Task directions: In the listing below, find every line containing "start" and copy it out.
= = =
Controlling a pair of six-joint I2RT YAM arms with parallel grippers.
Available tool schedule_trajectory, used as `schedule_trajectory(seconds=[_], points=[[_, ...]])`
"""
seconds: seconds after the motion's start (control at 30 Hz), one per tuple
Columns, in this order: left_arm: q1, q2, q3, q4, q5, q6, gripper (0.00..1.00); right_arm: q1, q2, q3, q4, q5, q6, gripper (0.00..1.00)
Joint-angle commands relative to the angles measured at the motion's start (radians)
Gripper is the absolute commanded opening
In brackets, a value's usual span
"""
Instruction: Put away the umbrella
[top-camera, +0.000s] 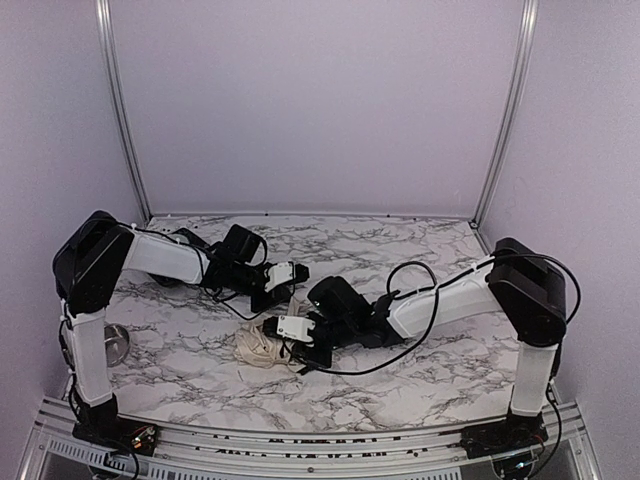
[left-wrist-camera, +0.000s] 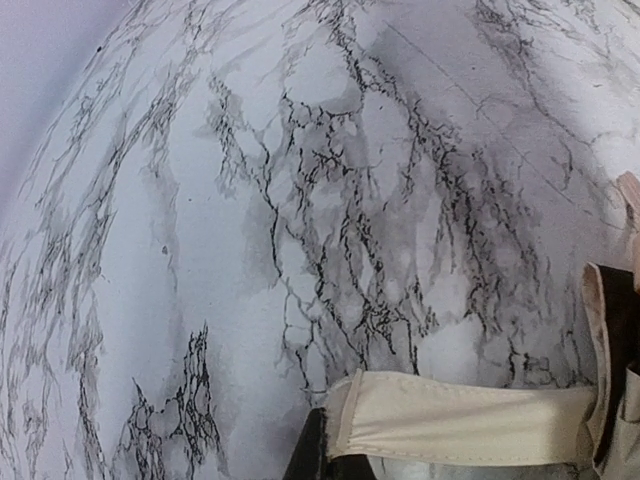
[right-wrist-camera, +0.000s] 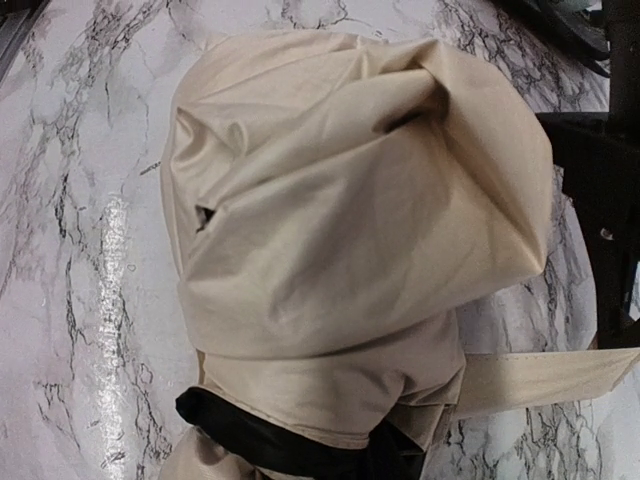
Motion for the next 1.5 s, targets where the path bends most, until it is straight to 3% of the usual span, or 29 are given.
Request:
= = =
Output of the task:
seconds: seconds after the motion's start (control at 30 Hz), one per tuple
Joint-angle commands relative to the angles measured at the motion's start (radians)

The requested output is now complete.